In addition, the electrode assembly 320 coupled to the inside of the can 310 through the opening 314 is slightly smaller than the height of the can 310 to secure an assembly space of the cap assembly 330. It is wound up in the form of a jelly roll having a long side 321 and a short side 322. In addition, the flexible wiring film 326 is formed by extending a predetermined distance from the short side 322 of the electrode assembly 320 upwardly and bending at a predetermined angle. The flexible wiring film 326 includes a conductive wiring 326a, an insulating film 326b surrounding the conductive wiring 326a, and a positive temperature element 326c formed between the conductive wiring 326a. Thus, since the flexible wiring film 326 is made of a thin conductive wiring 326a and an insulating film 326b, the flexible wiring film 326 can be easily bent in any direction. In addition, since the surface is insulating, it is not necessary to perform a separate insulating treatment. In addition, the flexible wiring film 326 is further formed with a positive temperature element 326c which also increases the resistance value when the temperature increases, thereby blocking the flow of current when the internal temperature of the can 310 abnormally increases. Battery safety is improved.

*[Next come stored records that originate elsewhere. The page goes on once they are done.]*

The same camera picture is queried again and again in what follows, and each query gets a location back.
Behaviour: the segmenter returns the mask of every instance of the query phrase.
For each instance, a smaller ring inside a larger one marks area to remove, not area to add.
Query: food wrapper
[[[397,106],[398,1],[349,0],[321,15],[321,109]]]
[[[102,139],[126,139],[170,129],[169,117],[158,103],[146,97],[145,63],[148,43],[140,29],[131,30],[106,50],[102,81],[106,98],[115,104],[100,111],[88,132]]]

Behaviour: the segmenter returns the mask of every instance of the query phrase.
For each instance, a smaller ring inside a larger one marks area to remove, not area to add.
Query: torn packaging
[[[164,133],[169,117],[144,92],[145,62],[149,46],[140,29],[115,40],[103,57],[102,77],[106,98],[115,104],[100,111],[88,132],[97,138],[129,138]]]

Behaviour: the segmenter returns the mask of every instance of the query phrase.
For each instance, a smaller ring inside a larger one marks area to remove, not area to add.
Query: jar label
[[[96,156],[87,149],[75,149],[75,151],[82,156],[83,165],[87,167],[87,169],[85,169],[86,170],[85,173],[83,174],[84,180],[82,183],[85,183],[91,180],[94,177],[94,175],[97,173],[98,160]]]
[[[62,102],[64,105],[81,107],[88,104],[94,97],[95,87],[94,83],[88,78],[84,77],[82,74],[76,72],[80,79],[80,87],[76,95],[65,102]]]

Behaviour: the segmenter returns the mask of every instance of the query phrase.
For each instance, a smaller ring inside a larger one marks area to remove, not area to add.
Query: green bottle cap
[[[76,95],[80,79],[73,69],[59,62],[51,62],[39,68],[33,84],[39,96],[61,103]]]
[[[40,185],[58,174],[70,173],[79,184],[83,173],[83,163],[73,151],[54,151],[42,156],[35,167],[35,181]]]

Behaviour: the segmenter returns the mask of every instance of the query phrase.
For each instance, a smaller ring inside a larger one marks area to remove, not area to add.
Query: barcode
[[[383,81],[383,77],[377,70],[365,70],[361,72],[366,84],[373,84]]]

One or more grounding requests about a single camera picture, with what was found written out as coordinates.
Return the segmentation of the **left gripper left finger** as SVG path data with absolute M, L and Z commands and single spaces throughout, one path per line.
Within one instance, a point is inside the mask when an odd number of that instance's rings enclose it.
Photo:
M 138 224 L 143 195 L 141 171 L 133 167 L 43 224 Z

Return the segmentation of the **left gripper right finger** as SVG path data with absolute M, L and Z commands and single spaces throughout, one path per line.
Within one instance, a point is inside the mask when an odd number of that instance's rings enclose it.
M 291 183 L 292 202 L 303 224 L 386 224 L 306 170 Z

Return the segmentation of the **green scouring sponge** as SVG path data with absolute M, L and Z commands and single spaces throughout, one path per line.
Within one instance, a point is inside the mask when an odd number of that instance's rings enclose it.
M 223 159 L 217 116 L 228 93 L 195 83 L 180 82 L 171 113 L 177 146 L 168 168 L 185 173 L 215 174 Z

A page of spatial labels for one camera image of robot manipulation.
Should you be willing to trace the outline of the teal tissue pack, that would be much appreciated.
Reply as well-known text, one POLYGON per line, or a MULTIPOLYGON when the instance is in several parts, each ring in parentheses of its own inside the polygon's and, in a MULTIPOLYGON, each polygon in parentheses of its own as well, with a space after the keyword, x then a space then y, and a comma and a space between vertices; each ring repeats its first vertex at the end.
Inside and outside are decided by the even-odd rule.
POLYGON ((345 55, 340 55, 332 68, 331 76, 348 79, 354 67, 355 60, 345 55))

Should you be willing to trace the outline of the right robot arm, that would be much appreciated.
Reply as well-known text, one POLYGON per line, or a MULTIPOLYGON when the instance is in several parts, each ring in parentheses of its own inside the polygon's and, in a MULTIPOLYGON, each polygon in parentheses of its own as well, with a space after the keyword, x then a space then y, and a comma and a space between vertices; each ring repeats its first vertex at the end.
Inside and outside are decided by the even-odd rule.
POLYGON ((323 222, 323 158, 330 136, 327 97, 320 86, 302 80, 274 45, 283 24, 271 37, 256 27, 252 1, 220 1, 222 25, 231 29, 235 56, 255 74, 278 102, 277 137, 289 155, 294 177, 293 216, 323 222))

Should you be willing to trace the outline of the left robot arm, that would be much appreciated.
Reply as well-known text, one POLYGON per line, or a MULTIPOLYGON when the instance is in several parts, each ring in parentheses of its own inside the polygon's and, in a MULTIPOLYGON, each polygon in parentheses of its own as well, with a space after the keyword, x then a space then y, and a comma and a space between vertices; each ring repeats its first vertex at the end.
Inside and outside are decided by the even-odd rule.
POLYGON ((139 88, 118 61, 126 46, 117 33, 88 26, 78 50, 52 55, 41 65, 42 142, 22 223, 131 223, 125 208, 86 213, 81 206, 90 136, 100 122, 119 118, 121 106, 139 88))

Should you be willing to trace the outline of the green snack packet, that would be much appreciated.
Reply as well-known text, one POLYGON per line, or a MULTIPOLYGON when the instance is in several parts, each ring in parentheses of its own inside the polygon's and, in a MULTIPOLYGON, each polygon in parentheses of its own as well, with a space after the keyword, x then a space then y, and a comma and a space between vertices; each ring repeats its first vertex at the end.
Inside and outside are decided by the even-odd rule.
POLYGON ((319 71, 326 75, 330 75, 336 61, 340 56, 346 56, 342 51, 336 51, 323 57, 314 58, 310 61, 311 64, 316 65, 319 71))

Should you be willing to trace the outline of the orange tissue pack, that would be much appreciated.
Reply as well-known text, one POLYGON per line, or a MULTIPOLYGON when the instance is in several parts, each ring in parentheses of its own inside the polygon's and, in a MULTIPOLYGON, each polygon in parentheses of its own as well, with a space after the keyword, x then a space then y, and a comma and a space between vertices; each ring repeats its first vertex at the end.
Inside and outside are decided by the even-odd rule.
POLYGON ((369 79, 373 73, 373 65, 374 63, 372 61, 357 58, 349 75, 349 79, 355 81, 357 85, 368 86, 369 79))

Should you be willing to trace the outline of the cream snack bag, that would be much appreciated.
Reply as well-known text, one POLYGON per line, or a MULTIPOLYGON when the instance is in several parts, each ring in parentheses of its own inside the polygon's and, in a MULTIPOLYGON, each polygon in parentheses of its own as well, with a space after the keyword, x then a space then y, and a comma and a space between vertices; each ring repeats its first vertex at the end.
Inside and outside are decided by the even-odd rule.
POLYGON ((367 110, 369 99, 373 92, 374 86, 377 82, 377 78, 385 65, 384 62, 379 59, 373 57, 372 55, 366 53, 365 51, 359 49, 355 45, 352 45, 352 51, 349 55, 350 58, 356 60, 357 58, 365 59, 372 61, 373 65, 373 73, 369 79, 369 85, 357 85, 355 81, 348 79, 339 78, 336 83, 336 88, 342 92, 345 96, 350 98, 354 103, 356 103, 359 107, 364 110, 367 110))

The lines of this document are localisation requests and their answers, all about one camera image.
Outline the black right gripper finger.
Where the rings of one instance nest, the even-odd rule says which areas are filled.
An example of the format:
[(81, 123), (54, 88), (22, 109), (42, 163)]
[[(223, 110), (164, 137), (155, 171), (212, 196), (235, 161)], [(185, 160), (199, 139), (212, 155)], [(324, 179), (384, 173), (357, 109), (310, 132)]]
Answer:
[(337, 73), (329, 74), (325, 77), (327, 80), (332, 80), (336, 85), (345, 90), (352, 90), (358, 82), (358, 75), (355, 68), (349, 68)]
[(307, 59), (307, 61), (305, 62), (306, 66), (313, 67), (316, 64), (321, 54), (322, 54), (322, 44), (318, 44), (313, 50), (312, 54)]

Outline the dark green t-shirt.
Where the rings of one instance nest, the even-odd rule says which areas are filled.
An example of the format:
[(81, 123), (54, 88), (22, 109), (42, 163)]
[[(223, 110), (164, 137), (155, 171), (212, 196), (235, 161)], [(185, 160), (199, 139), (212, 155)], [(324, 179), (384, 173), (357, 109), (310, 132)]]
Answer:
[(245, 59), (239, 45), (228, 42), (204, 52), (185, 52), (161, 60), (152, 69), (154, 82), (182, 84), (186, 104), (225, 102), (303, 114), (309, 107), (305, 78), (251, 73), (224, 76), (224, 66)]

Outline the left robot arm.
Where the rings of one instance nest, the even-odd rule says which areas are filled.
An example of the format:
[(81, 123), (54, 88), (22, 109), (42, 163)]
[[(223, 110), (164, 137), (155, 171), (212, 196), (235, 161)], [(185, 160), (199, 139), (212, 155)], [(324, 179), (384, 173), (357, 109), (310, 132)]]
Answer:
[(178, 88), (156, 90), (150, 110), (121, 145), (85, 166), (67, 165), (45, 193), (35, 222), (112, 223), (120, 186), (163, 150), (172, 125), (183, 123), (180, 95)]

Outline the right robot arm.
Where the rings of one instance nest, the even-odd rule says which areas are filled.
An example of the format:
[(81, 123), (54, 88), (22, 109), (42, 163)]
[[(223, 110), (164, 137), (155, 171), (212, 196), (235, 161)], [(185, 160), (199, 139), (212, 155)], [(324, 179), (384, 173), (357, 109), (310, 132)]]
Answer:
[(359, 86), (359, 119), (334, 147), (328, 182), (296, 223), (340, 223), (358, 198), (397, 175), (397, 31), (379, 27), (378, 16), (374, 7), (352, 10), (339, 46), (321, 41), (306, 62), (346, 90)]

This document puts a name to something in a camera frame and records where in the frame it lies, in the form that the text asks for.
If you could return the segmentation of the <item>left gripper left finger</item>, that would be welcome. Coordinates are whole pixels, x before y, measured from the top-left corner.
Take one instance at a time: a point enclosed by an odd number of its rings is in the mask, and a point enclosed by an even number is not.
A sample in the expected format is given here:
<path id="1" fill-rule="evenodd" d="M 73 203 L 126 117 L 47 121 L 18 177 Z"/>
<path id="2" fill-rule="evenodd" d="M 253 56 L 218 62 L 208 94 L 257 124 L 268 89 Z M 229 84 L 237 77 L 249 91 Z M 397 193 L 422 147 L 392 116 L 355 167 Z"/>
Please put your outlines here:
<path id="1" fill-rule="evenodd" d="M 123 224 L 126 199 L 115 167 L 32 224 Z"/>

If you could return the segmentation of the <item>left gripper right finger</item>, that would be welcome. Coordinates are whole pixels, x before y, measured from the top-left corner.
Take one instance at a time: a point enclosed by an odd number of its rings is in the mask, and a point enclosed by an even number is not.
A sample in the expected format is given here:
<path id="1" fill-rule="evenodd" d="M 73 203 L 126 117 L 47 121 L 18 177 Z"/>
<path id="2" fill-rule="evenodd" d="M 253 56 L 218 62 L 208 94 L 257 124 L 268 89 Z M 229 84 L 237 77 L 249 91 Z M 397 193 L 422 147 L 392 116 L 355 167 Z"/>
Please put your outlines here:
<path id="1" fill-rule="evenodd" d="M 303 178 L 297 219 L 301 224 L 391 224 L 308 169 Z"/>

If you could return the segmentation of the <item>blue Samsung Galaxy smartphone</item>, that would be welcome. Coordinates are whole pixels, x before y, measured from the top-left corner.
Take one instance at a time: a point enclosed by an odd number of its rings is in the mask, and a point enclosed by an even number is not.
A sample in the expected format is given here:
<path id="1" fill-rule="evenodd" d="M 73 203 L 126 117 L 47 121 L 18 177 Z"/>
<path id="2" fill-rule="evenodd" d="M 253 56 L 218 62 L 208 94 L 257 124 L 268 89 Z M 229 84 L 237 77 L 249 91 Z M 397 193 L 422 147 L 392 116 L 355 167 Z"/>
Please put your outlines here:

As described above, according to the present invention, only one flexible wiring film 326 is connected to the electrode assembly 320, thereby increasing the number of windings of the electrode assembly 320, that is, the area. Furthermore, since the flexible wiring film 326 can be easily bent in any direction without unnecessary electrical short with other components, the height (area) of the electrode assembly 320 can be greatly increased as compared with the related art. It becomes possible. Therefore, according to the present invention, it is possible to obtain the secondary battery 300 having the same size as the conventional can 310 and having an increased capacity.

In addition, the first and second insulating tapes 127a and 127b are formed on the upper and lower ends of the electrode assembly 320 to be integrally bonded to the long side 321 and the short side 322, respectively. In addition, since the flexible wiring film 326 is positioned on the short side 322, the third insulating tape 127c may be adhered to the long sides 321 of the electrode assembly 320 from the top of the center. Accordingly, the electrode assembly 320 is not easily released during the bonding process to the can 310, and also effectively suppresses the swelling during charging and discharging. Of course, the first, second, and third insulating tapes 127a, 127c, and 127c may have an empty space between the can 310 and the electrode assembly 320 when the electrode assembly 320 is coupled to the can 310. By almost eliminating this, the flow of the electrode assembly 320 and the noise caused by the inside of the can 310 can be effectively suppressed.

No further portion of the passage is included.